┌────────
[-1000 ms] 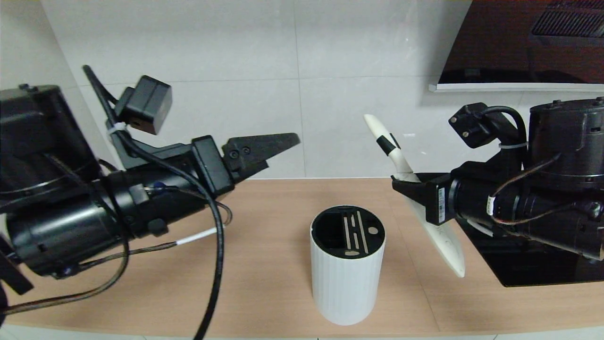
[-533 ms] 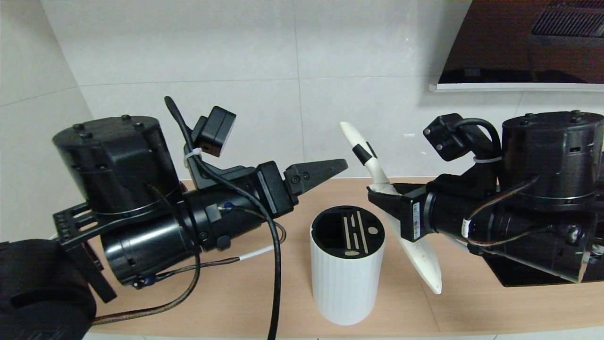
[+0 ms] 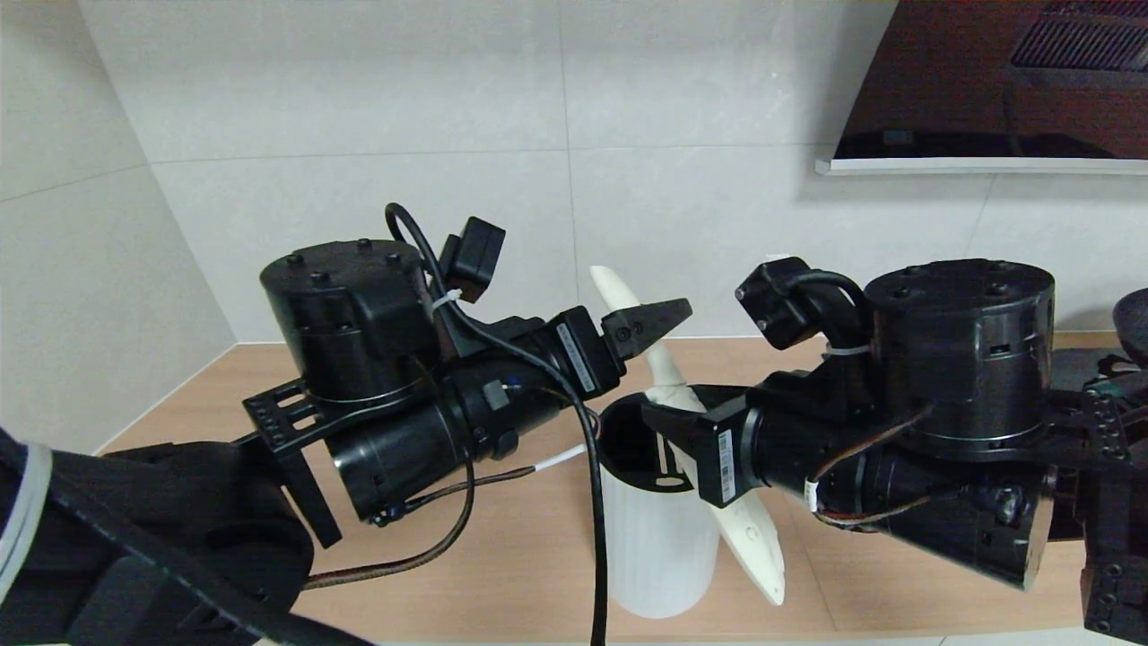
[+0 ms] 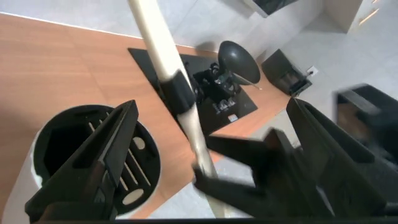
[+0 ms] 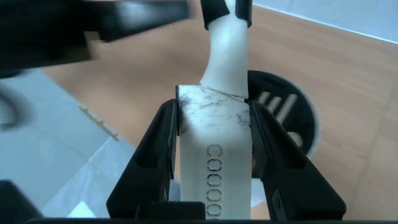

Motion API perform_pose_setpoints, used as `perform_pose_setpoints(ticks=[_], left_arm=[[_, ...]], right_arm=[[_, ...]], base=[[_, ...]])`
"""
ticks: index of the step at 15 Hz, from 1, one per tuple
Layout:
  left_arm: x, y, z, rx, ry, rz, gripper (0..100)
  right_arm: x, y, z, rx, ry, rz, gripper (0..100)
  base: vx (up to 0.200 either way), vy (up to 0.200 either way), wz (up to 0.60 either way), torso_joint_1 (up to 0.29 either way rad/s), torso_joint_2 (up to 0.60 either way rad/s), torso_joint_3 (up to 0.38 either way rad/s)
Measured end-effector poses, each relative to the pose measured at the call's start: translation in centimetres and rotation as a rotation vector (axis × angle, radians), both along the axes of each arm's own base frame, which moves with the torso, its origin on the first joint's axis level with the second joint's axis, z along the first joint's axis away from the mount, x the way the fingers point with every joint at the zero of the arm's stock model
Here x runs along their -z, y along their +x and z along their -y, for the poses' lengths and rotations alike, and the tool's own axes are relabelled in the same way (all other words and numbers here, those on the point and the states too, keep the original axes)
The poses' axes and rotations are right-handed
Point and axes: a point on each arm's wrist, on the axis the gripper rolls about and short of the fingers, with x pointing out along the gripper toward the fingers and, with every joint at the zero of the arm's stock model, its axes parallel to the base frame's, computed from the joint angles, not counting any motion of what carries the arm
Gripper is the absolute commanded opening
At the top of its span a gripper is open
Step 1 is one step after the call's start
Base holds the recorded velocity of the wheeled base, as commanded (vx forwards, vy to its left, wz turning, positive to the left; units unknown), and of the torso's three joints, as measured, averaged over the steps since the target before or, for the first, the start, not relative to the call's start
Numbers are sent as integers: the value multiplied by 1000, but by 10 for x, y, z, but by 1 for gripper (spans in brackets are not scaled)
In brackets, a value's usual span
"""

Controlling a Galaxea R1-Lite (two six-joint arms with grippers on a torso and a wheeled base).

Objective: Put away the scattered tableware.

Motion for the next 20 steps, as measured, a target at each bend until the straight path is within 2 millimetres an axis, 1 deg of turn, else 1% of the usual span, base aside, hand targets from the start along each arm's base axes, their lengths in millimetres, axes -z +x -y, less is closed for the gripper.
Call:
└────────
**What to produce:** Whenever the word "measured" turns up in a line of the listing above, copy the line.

**Output below:**
Measured end-effector poses, each relative to the pose measured at the call's start: translation in centimetres and rotation as a rotation vector (axis × angle, radians), both along the axes of each arm's own base frame, which moves with the torso, its origin on the first joint's axis level with the second joint's axis, z along the first joint's axis away from the mount, x the way the fingers point with every joint at the zero of the arm's stock model
Base holds the recorded velocity of the wheeled base, as commanded (vx forwards, vy to its left, wz turning, positive to the left; units unknown), and of the torso's three joints, as measured, averaged over the steps since the target before or, for the first, the start, not relative to the call's start
Motion for the next 20 steps, as measured, a target at each bend until the straight path is within 2 millimetres an axis, 1 deg of turn, else 1% of the usual span, base aside, hand targets from the start along each arm's base axes, their lengths in millimetres, axes -z +x -y, less is closed for the gripper.

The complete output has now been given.